§ Given data
----

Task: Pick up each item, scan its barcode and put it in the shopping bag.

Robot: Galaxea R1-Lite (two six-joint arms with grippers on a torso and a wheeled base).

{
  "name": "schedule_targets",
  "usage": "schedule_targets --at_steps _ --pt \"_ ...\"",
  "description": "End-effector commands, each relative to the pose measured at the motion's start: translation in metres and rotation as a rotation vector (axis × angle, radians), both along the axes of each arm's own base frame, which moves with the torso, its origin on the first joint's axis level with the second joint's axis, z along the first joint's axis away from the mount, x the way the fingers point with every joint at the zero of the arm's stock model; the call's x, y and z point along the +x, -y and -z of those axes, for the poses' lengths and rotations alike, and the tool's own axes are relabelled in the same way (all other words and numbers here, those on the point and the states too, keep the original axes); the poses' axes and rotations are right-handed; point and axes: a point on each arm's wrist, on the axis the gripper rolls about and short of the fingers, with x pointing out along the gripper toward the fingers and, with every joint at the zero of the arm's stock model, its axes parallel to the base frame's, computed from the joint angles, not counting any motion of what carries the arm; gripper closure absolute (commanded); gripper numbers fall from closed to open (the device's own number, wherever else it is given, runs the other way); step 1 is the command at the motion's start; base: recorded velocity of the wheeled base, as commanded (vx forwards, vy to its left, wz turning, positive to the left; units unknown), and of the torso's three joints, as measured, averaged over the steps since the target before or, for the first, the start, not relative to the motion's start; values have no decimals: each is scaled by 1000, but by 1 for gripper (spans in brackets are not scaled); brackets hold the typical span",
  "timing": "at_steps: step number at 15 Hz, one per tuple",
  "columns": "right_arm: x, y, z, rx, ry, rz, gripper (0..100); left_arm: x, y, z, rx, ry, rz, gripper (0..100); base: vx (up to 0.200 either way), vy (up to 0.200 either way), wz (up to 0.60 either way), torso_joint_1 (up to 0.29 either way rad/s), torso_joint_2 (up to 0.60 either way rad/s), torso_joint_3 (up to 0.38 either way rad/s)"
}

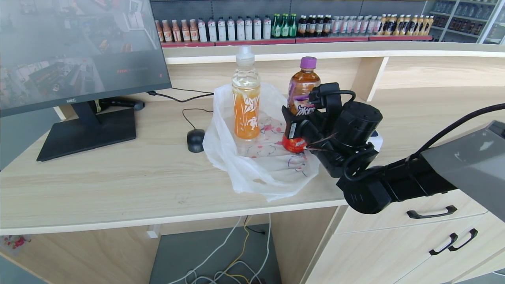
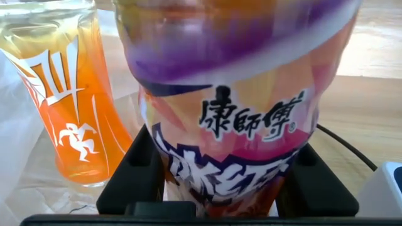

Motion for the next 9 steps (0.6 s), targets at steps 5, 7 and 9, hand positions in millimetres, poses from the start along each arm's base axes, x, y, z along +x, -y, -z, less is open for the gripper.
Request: schedule_targets --at_steps 5,7,9 --pt "3 -2 7 -11 -16 0 100 0 0 0 0 1 -1 0 0 0 0 0 0 0" --pt "2 -1 8 -13 -19 0 100 0 0 0 0 1 -3 0 0 0 0 0 0 0" --pt "1 -3 10 -14 -23 -5 100 0 0 0 0 1 -3 0 0 0 0 0 0 0"
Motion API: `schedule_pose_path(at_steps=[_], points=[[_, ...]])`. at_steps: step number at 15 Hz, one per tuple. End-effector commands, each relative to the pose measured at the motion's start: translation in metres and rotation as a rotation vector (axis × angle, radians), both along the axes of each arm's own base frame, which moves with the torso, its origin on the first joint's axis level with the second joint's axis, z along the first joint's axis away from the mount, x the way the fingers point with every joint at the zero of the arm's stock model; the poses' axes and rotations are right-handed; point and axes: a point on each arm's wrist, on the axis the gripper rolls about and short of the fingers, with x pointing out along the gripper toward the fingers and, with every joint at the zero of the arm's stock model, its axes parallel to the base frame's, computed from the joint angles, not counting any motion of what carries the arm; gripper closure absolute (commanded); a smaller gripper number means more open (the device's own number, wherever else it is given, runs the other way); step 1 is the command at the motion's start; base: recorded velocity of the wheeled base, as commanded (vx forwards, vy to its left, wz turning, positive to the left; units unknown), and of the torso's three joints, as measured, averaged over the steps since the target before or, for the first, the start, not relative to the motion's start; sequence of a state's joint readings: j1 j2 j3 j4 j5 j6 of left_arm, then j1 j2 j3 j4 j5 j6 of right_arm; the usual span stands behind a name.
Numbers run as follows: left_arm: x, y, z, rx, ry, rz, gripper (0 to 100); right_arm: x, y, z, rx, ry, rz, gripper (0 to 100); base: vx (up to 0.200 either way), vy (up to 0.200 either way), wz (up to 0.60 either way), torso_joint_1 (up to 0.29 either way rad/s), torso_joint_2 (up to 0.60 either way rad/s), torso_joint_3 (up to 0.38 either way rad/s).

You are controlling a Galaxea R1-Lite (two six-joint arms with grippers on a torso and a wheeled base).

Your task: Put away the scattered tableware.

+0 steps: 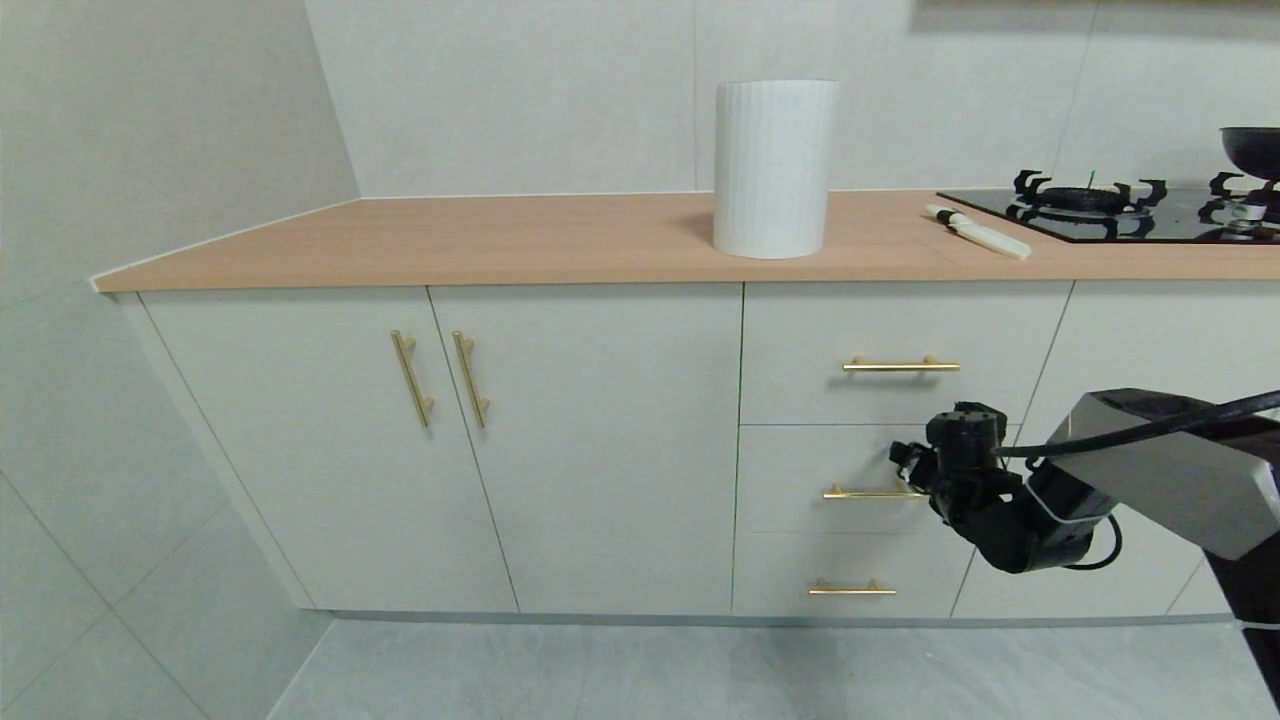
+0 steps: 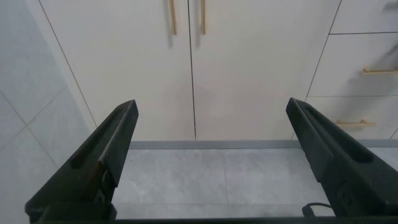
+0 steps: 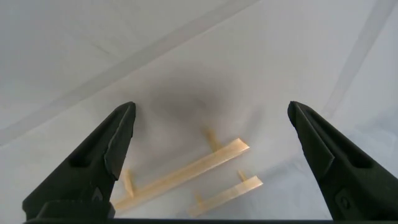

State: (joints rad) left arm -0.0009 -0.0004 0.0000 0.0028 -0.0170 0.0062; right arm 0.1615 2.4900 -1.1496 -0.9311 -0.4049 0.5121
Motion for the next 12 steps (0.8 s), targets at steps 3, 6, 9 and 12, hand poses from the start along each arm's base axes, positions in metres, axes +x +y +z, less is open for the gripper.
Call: schedule_pose_path(at_steps=[3, 6, 9, 12], points=[[0.0, 0.0, 0.0, 0.0, 0.001, 0.001, 0, -0.109, -0.012, 0.111, -0.007, -0.057, 0.081, 0, 0.0, 0.0, 0.0, 0.0, 0.0, 0.0], [0.0, 0.0, 0.0, 0.0, 0.001, 0.001, 0, -0.205, -0.032, 0.163, -0.078, -0.162, 0.09, 0, 0.0, 0.0, 0.0, 0.0, 0.0, 0.0], [0.0, 0.0, 0.001, 0.0, -0.002, 0.001, 0, -0.307, -0.049, 0.183, -0.202, -0.313, 0.116, 0, 0.0, 0.0, 0.0, 0.0, 0.0, 0.0], [0.0, 0.0, 0.0, 0.0, -0.001, 0.001, 0, -0.377, -0.061, 0.177, -0.31, -0.364, 0.111, 0, 0.0, 0.0, 0.0, 0.0, 0.0, 0.0]])
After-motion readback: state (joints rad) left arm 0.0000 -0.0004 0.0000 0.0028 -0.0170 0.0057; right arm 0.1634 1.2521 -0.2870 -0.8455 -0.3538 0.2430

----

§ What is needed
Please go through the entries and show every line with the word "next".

§ Response area
Motion for the next 9 steps (0.6 s), targets at steps 5, 7 and 9, hand positions in millimetres, poses from the start along each arm's base axes, x, y, z along +x, -y, -z, less is open for the gripper.
Motion for the next 12 steps (0.8 s), targets at steps 3, 6, 9 and 12, hand poses from the start along each arm's base axes, positions in metres, axes +x +y +z, less is open for the gripper.

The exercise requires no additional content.